TASK DESCRIPTION:
Your job is to transcribe the material exactly. Keep every line.

BEGIN DATASET CONTENT

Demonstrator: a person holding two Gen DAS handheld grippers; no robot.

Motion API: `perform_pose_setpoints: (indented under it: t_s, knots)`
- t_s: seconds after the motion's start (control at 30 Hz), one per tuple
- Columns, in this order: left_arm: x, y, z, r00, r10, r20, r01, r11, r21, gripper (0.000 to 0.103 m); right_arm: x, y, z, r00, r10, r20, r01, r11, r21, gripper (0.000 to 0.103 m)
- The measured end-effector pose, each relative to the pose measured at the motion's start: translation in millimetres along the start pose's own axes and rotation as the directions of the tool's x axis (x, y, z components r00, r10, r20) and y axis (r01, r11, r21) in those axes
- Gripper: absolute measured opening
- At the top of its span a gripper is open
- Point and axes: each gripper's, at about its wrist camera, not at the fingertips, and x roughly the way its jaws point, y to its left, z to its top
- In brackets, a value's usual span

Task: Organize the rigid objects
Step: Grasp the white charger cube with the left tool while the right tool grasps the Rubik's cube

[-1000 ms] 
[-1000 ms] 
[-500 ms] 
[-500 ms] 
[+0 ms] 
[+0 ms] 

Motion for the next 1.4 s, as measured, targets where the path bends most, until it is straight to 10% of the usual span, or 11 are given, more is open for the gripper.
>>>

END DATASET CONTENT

SOLUTION TO THIS EXERCISE:
Demonstrator: a person holding two Gen DAS handheld grippers; no robot.

Motion API: `perform_pose_setpoints: (indented under it: t_s, knots)`
- t_s: seconds after the motion's start (control at 30 Hz), one per tuple
- Columns, in this order: left_arm: x, y, z, r00, r10, r20, r01, r11, r21, gripper (0.000 to 0.103 m); right_arm: x, y, z, r00, r10, r20, r01, r11, r21, gripper (0.000 to 0.103 m)
- The measured end-effector pose, each relative to the pose measured at the motion's start: translation in millimetres along the start pose's own axes and rotation as the directions of the tool's x axis (x, y, z components r00, r10, r20) and y axis (r01, r11, r21) in those axes
- Gripper: absolute measured opening
- At the top of its span a gripper is open
- Point and axes: each gripper's, at about its wrist camera, not at the fingertips, and x roughly the way its jaws point, y to its left, z to its top
- In brackets, a value's usual span

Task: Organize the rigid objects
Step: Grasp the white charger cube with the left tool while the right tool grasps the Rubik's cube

[-1000 ms] 
[-1000 ms] 
[-500 ms] 
[-500 ms] 
[+0 ms] 
[+0 ms] 

Motion for the next 1.4 s, as measured, targets where the path bends most, until it is straight to 10% of the usual span, or 11 are given, more is open for the gripper.
>>>

This concludes the response to the exercise.